NASCAR's new car had a short-lived existence, as teams are returning to stock cars for the foreseeable future. …
Welcome to Warped Wednesday. On this, we'll put out the rush to judgment mat, go a little too far and have a little fun. Will it be funny? Sometimes. Will it be crazy and largely unbelievable? Probably. Will not everyone get it? Definitely.
Reacting to the penalties that NASCAR levied against the Penske teams on Wednesday, sources exclusive to Yahoo! Sports' Warped Wednesday have learned that all teams in the Sprint Cup Series garage are returning to stock car racing's roots.
Both Brad Keselowski and Joey Logano were docked 25 points and crew chiefs Paul Wolfe and Todd Gordon were, among others suspended for six races. The crew chiefs were fined $100,000 as well, all for the setups that the cars had in their rear end housings.
When NASCAR Vice President of Competition Robin Pemberton discussed the confiscation of parts from the Penske teams on Saturday, he said that what they had done to the backs of the cars was "not in the spirit" of NASCAR rules. There's no word if that spirit was holy or haunting the garage area, but one thing's for certain: no one wants to mess with these spirits again.
Frightened by the specter of losing crew chiefs and other key members, all 45 teams attempting Sunday's Cup race are preparing to show up at Kansas Speedway with factory made and driven-off-the-showroom-floor versions of the Chevrolet SS, Ford Fusion and Toyota Camry. One team even inquired about a Volkswagen Passat, but after being unsure of NASCAR's potential reaction, it decided against making the switch.
Because of this garage mutiny, NASCAR will not be in a position to hand out penalties, and the teams are prepared to tell NASCAR that this is, after all, the National Association for Stock Car Auto Racing, so if they can't race stock cars, what does NASCAR actually stand for?
Teams will have the option to purchase cars equipped with leather seats and satellite radios, and there is no restriction on engines. Some are opting for the V8 options for increased acceleration, but others are looking at the smallest engines possible for the best fuel economy possible given Kansas' history of fuel mileage races.

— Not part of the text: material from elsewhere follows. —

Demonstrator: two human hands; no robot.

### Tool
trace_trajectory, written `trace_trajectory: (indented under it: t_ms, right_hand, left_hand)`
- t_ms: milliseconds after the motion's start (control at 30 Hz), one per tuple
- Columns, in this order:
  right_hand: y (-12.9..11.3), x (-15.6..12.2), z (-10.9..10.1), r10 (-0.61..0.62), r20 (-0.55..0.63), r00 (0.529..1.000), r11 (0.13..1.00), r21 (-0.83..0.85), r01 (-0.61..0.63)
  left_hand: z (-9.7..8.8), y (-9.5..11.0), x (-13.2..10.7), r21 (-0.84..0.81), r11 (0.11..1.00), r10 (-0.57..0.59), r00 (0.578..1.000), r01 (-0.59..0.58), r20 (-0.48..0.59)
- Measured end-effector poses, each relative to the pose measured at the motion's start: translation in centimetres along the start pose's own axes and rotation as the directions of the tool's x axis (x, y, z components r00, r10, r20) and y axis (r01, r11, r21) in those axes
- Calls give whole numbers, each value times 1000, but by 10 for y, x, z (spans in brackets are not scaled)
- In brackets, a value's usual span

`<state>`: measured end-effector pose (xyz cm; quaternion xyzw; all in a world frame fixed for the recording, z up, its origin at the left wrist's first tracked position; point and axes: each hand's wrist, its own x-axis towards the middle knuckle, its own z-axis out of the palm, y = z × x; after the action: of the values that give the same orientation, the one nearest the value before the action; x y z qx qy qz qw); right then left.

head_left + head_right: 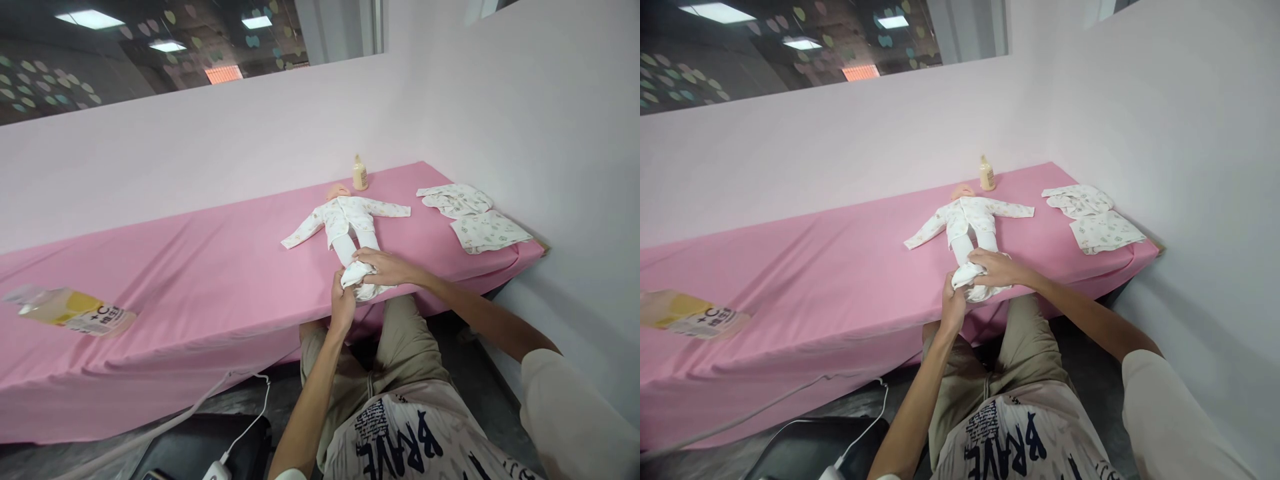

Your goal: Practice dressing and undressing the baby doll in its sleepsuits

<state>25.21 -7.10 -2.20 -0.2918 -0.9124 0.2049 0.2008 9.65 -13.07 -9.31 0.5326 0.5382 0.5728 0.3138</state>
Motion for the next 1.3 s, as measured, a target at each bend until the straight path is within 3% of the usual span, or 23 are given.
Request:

Yes fans, that means speeds will be down, but many in and around NASCAR have said that fans won't notice if the cars were slowed down 40 MPH or so. The pole record will certainly not be threatened this weekend, but in the name of rules abidance and fiscal responsibility, one team member told Warped Wednesday that this was a determination made in the best interests of the sport moving forward.
It's unclear how long this movement will last, though one prominent team owner said that it could be this way for the rest of 2013, and was already calling his fleet of cars that he purchased Wednesday morning the "Gen-7 car."